Example project shows how to integrate data from different sources (Kafka, direct file) into Ignite in-memory DataGrid.
To run project locally you need to have kafka installed. If you already have kafka up and running, you may need to
change broker address in src/main/resources/application.yaml
and producer/producer.py
cd scripts
./install-kafka.sh
Installation script will create .env file which contain the path to KAFKA_HOME
.
cd scripts
./start-zookeeper.sh
./start-kafka.sh
Path to kafka is taken from KAFKA_HOME
env variable or KAFKA_HOME
from .env file.
Generate random invoice data with usage faker library and produce data into kafka topic, messages are sent in random time (0-4 sec).
cd scripts
./start-producer.sh
This component run Ignite
in embedded mode and Kafka Consumer
. Consumer read messages from the topic and
call saveOrUpdate(TripInvoiceDto tripInvoiceDto)
method to save data into IgniteDB. After Dto transformation to
entity, request is saved in Ignite.
cd scripts
./start-consumer.sh
Whole ignite configuration you can find src/main/java/greencashew/dev/ksic/analytics/AnalyticsConfiguration.java
Ignite by default works only in memory, to make Ignite save data in disk you need to set setPersistenceEnabled(true)
to true.
private DataStorageConfiguration getStorageConfiguration(){
final DataStorageConfiguration storageCfg=new DataStorageConfiguration();
// Data would be saved on disk
storageCfg.getDefaultDataRegionConfiguration().setPersistenceEnabled(true);
log.info("Storage Persistence Enabled!");
return storageCfg;
}
In ignite we can set different cache mode:
- Partitioned - Quick WRITE - data evenly divided into an entire cluster
- Replicated - Quick READ - Data is replicated into all members of the cluster
- Local mode - No data is distributed to other nodes
You can set Schema name and CacheMode under CacheConfiguration:
private CacheConfiguration getCacheConfiguration(){
final CacheConfiguration config=new CacheConfiguration(CACHE_NAME);
config.setCacheMode(CacheMode.REPLICATED);
// Setting SQL schema for the cache.
config.setIndexedTypes(Long.class,TripInvoice.class);
return config;
}
In this example Ignite is running in embedded mode.
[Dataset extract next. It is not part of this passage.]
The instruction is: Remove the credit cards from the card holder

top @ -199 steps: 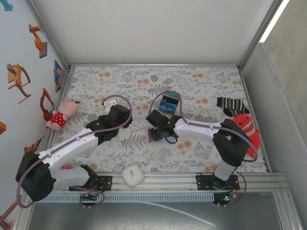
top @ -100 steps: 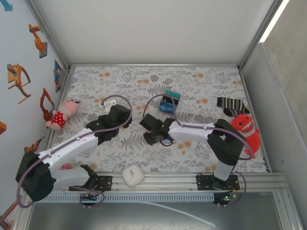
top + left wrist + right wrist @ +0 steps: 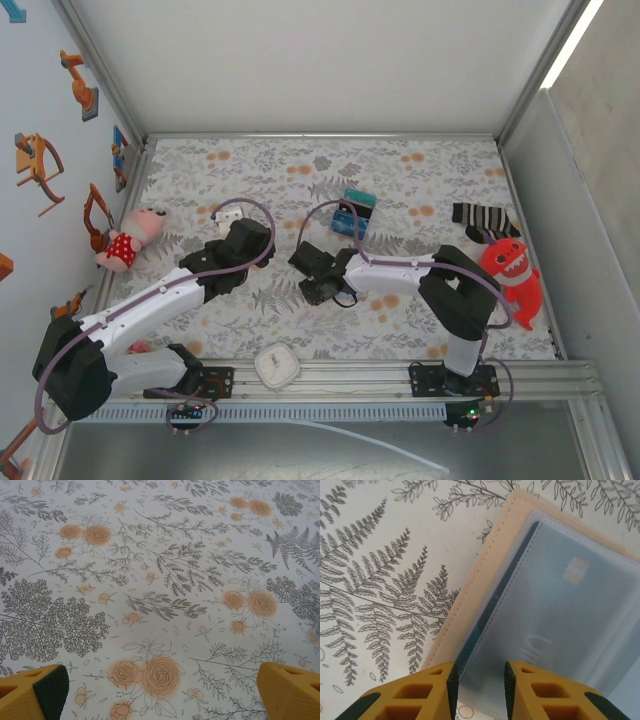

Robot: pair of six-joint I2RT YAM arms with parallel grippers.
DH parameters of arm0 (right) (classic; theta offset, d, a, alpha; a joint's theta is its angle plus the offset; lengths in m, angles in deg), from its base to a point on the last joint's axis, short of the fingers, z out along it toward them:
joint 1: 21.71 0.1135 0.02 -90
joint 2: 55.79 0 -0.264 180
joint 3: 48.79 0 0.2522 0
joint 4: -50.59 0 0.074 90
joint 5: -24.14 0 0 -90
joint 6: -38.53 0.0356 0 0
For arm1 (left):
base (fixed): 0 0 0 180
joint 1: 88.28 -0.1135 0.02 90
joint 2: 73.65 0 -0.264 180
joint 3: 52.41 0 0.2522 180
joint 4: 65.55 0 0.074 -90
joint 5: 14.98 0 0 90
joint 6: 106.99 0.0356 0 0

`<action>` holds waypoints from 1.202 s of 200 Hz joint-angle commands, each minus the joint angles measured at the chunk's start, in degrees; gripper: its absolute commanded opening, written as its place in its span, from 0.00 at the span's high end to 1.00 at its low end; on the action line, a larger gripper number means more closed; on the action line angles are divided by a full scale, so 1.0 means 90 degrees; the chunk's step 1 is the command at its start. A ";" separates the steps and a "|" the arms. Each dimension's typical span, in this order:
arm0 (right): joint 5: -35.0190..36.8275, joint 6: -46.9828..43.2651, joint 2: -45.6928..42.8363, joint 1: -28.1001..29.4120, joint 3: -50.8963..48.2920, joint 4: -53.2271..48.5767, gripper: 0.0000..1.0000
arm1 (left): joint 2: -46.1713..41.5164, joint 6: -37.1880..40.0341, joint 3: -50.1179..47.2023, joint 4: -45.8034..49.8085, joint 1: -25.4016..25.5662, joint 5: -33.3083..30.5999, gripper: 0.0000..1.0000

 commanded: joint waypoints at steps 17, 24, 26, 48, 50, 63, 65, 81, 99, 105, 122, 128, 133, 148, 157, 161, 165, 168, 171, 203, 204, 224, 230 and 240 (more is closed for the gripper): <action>0.0118 0.0197 0.0137 0.0020 -0.0031 -0.0131 0.65 | 0.0021 -0.0105 0.0120 0.0160 0.0005 -0.0136 0.03; 0.0116 0.0208 0.0148 0.0025 -0.0055 -0.0130 0.65 | 0.0016 -0.0104 0.0120 0.0168 0.0003 -0.0141 0.03; 0.0116 0.0206 0.0151 0.0023 -0.0056 -0.0132 0.65 | 0.0015 -0.0104 0.0120 0.0164 0.0010 -0.0139 0.03; 0.0191 0.0226 0.0141 0.0014 -0.0159 -0.0133 0.68 | 0.0003 -0.0103 0.0130 0.0170 0.0010 -0.0135 0.03; 0.0201 0.0225 0.0139 0.0015 -0.0163 -0.0133 0.69 | -0.0001 -0.0103 0.0130 0.0174 0.0009 -0.0137 0.03; 0.0247 0.0241 0.0100 0.0006 -0.0210 -0.0133 0.72 | -0.0014 -0.0094 0.0139 0.0179 0.0003 -0.0139 0.03; 0.0251 0.0239 0.0095 0.0003 -0.0212 -0.0133 0.73 | -0.0017 -0.0094 0.0140 0.0179 0.0008 -0.0138 0.03; 0.0237 0.0231 0.0005 -0.0046 -0.0267 -0.0101 0.76 | -0.0033 -0.0075 0.0159 0.0191 0.0009 -0.0134 0.03; 0.0137 0.0220 -0.0199 -0.0122 -0.0338 0.0012 0.82 | -0.0065 -0.0055 0.0179 0.0211 0.0005 -0.0132 0.03; 0.0112 0.0215 -0.0265 -0.0141 -0.0333 0.0030 0.84 | -0.0061 -0.0046 0.0188 0.0216 0.0010 -0.0136 0.03; 0.0115 0.0196 -0.0426 -0.0157 -0.0318 0.0062 0.90 | -0.0087 -0.0026 0.0209 0.0229 0.0016 -0.0138 0.03; 0.0139 0.0201 -0.0475 -0.0157 -0.0303 0.0058 0.90 | -0.0101 -0.0021 0.0210 0.0230 0.0022 -0.0136 0.03; 0.0158 0.0197 -0.0524 -0.0167 -0.0297 0.0066 0.90 | -0.0096 -0.0016 0.0208 0.0230 0.0019 -0.0139 0.03; 0.0211 0.0234 -0.0633 -0.0212 -0.0312 0.0063 0.90 | -0.0096 0.0003 0.0225 0.0227 0.0022 -0.0135 0.03; 0.0240 0.0286 -0.0704 -0.0239 -0.0330 0.0063 0.90 | -0.0100 0.0030 0.0246 0.0233 0.0019 -0.0130 0.03; 0.0257 0.0307 -0.0734 -0.0252 -0.0346 0.0063 0.90 | -0.0092 0.0047 0.0252 0.0229 0.0021 -0.0132 0.03; 0.0269 0.0321 -0.0772 -0.0268 -0.0363 0.0063 0.90 | -0.0096 0.0059 0.0265 0.0243 0.0024 -0.0131 0.03; 0.0279 0.0352 -0.0792 -0.0278 -0.0377 0.0063 0.90 | -0.0083 0.0076 0.0275 0.0243 0.0030 -0.0132 0.03; 0.0287 0.0368 -0.0806 -0.0290 -0.0383 0.0063 0.90 | -0.0086 0.0081 0.0290 0.0249 0.0029 -0.0129 0.03; 0.0323 0.0594 -0.0891 -0.0363 -0.0474 0.0063 0.90 | 0.0015 0.0222 0.0408 0.0245 0.0057 -0.0128 0.03; 0.0327 0.0600 -0.0894 -0.0367 -0.0475 0.0063 0.90 | 0.0018 0.0230 0.0410 0.0241 0.0054 -0.0130 0.03; 0.0377 0.0748 -0.1006 -0.0420 -0.0575 0.0058 0.90 | 0.0097 0.0322 0.0488 0.0255 0.0082 -0.0127 0.03; 0.0384 0.0795 -0.1059 -0.0430 -0.0613 0.0063 0.90 | 0.0123 0.0344 0.0515 0.0265 0.0090 -0.0130 0.03; 0.0395 0.0859 -0.1145 -0.0456 -0.0680 0.0063 0.90 | 0.0171 0.0387 0.0556 0.0287 0.0109 -0.0123 0.03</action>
Information how to run Consumer in client mode you can find here.
<depedencies>
<!-- Kafka -->
<dependency>
<groupId>org.apache.kafka</groupId>
<artifactId>kafka-streams</artifactId>
</dependency>
<dependency>
<groupId>org.springframework.cloud</groupId>
<artifactId>spring-cloud-stream</artifactId>
</dependency>
<dependency>
<groupId>org.springframework.cloud</groupId>
<artifactId>spring-cloud-stream-binder-kafka-streams</artifactId>
</dependency>
<!-- Ignite -->
<dependency>
<groupId>org.apache.ignite</groupId>
<artifactId>ignite-core</artifactId>
<version>2.9.1</version>
</dependency>
<dependency>
<groupId>org.apache.ignite</groupId>
<artifactId>ignite-spring-data_2.2</artifactId>
<version>2.9.1</version>
</dependency>
</depedencies>
Sqlline is command line tool for connecting to relational DB through JDBC. It is provided with Ignite binaries or can be downloaded directly from developer page
So let's enter Ignite using default connection string jdbc:ignite:thin://127.0.0.1/PUBLIC
./sqlline.sh -u jdbc:ignite:thin://127.0.0.1/PUBLIC
In the beginning we need to remove header from our CSV file:
idTransit,startTime,endTime,startGate,exitGate,mileage,accountRegistrationTime,discout,discoutAmout,vehicleType,pricePerVehicle
As we open sql console under ignite, let's create table:
CREATE TABLE IF NOT EXISTS CarTolls
(
idTransit INTEGER PRIMARY KEY,
startTime TIMESTAMP,
endTime TIMESTAMP,
startGate VARCHAR,
exitGate VARCHAR,
mileage DOUBLE,
accountRegTime TIMESTAMP,
discout VARCHAR,
discoutAmout INTEGER,
vehicleType VARCHAR,
pricePerVehicle DOUBLE
) WITH "CACHE_NAME=CarTolls, template=replicated";
No rows affected (0.966 seconds)
Next step is to import from CSV file:
Path is relative to your current console, but you can also put absolute PATH
.
COPY FROM '/home/janek/projects/KafkaIgniteZeppelin/car-tolls.csv' INTO CarTolls (
idTransit, startTime, endTime, startGate, exitGate,
mileage, accountRegTime, discout, discoutAmout,
vehicleType, pricePerVehicle
) FORMAT CSV;
2,299 rows affected (2.446 seconds)
Now let's check if fields were added:
SELECT *
FROM CarTolls;
Result:
+--------------------------------+--------------------------------+--------------------------------+--------------------------------+--------------------------------+--------------------------------+--------------------------------+
| IDTRANSIT | STARTTIME | ENDTIME | STARTGATE | EXITGATE | MILEAGE | ACCOUNTREGTIME |
+--------------------------------+--------------------------------+--------------------------------+--------------------------------+--------------------------------+--------------------------------+--------------------------------+
| 10 | 2010-12-26 08:36:41.0 | 2020-01-16 04:41:37.0 | Katowice | Wroclaw | 3309.0 | 2020-08-16 08:01:23.0 |
| 11 | 2016-04-24 04:33:24.0 | 2011-06-05 00:28:07.0 | Tokio | Wroclaw | 4880.0 | 2018-07-01 07:24:34.0 |
| 75 | 2015-05-30 09:28:25.0 | 2012-08-04 00:43:06.0 | Katowice | Wroclaw | 626.0 | 2019-11-23 14:16:05.0 |
| 93 | 2010-09-13 04:12:56.0 | 2018-05-03 11:27:20.0 | Koper | Wroclaw | 3318.0 | 2010-10-29 08:35:28.0 |
(...)
As you see all columns are not showed but still there are available if we call them directly.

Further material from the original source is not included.